Task objective |
Where does the string "Spot" occur in the records? Copy each line that holds it.

Study material |

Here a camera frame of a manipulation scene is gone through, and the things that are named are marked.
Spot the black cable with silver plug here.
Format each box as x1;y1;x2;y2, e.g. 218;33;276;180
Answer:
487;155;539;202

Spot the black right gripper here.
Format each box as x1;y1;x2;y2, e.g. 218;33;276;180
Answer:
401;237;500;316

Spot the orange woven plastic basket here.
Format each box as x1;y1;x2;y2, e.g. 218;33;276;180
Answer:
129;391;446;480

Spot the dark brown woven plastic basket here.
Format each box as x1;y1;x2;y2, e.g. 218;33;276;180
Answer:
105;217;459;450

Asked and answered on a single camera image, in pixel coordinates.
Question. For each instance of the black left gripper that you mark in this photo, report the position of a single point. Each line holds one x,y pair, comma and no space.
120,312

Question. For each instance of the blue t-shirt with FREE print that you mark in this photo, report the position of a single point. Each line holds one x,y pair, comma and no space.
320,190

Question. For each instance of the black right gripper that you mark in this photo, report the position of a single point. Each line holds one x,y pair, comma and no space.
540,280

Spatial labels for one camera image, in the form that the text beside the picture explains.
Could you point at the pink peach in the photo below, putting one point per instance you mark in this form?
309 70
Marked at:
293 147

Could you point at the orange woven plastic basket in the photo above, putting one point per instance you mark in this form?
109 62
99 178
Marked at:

Written answer |
Spot the black cable with silver plug here.
Spot the black right gripper here.
Spot the orange woven plastic basket here.
Spot the dark brown woven plastic basket here.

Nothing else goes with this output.